Some crops are irrigated but only by hand
Flood plain makes for excellent soil not much need for watering
No fertilizer is used (soil appears to be rich)
Cash crop: Tobacco, sold by locals in Nyimba


Machinery

Hand power press for sunflower oil

Made by Jung and co. ltd. in Kitwe, Zambia. Spares available from Petahuwuke. Villagers trained to operate/maintain by ADRA with tools from around village.

2 diesel grain mills (1 working)

Chief's Mill:
Size 1 ½ Hippo mill. 12 kW 1800 watt diesel belt-drive, bought in Lusaka.


Public Health

Stats: (2004, ADRA)

Total population: 2,756

0-11 months: 99, 3.6%
12-59 months: 471, 17.1%
Women of Child age: 606, 22%
Below 15 yrs: 1345, 48.8%
Above 15 years: 1411, 51.2%


Expected pregnancies: 119, 4.3%
Expected births; 113, 4.1%

Nutrition:
Observed many large stomachs on children. Theory: over refined mealie-meal, overcooked greens, unbalanced diet (no beans, don't eat many ground nuts).

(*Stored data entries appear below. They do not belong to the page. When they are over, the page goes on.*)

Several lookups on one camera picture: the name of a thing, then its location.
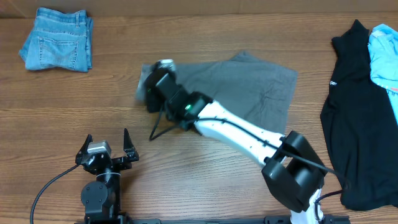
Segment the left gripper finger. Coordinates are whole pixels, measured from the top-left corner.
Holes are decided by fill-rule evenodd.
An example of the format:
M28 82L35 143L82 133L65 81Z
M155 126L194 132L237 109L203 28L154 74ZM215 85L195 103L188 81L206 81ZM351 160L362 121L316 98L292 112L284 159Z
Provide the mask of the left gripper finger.
M80 150L77 153L77 157L83 157L85 154L88 153L88 146L89 144L93 141L93 137L92 135L87 135L85 142L83 143L82 147L80 148Z
M124 128L124 136L123 136L123 151L125 153L133 153L136 151L131 137L129 135L129 131L127 130L127 128Z

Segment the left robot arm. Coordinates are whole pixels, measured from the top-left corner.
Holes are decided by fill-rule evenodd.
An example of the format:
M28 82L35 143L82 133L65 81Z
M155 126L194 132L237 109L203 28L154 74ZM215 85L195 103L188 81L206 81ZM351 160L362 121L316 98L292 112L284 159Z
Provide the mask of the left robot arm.
M112 158L108 142L93 142L90 134L78 151L76 164L96 176L96 180L81 191L85 223L132 223L132 218L121 209L121 171L131 169L139 155L127 129L124 130L123 151L124 156Z

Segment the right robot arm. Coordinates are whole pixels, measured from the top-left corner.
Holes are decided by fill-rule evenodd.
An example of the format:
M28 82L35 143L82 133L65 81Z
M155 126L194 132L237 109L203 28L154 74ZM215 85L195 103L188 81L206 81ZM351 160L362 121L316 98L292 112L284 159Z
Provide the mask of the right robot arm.
M292 131L284 136L262 129L228 111L203 93L188 92L168 68L156 68L145 79L147 106L160 111L183 129L195 128L254 161L269 192L291 211L291 223L322 223L318 203L326 168L308 141Z

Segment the grey shorts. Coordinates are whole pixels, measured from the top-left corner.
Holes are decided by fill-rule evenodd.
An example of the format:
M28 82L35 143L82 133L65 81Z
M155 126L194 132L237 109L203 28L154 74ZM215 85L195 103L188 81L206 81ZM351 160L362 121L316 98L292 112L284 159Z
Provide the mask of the grey shorts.
M199 91L256 126L284 133L298 73L242 51L229 60L180 63L177 83Z

Taboos may play a part in this: I.e. " If you eat eggs while pregnant, your children will have no hair".

Clinic

Small, 2 beds + 2 rooms
Solar/battery radio
Paraffin powered vaccine cooler (supplied by a Japanese NGO)
Nyimba is closest hospital.


Medical care person:
One male nurse operates clinic. There are midwives in the village. We asked him of any problems? "Delivering babies in huts (people are afraid of doctors). Poor nutrition. There are also taboos regarding food.


Electricity

No grid electricity in Nyimba or Mwape. Generators are used in Nymba however (They have a petrol station).

Grid may be in Nyimba by 2005.

Solar panels for clinic radio (Zambezi radio 2)

Paraffin Hurricane lamps for chief, flashlights seem popular among chief's lieutenants.

We saw many radios (people listen to football) but no TV (can't watch McGuiver).


Toilets

Pit toilets with mud or concrete slabs


Other Activities

Bee keeping is starting. 35 hives built since 2002. Bees seem to have just begun to move in.

Future: Cash crops of beans and corn, possible sale of gems.(Winston's idea).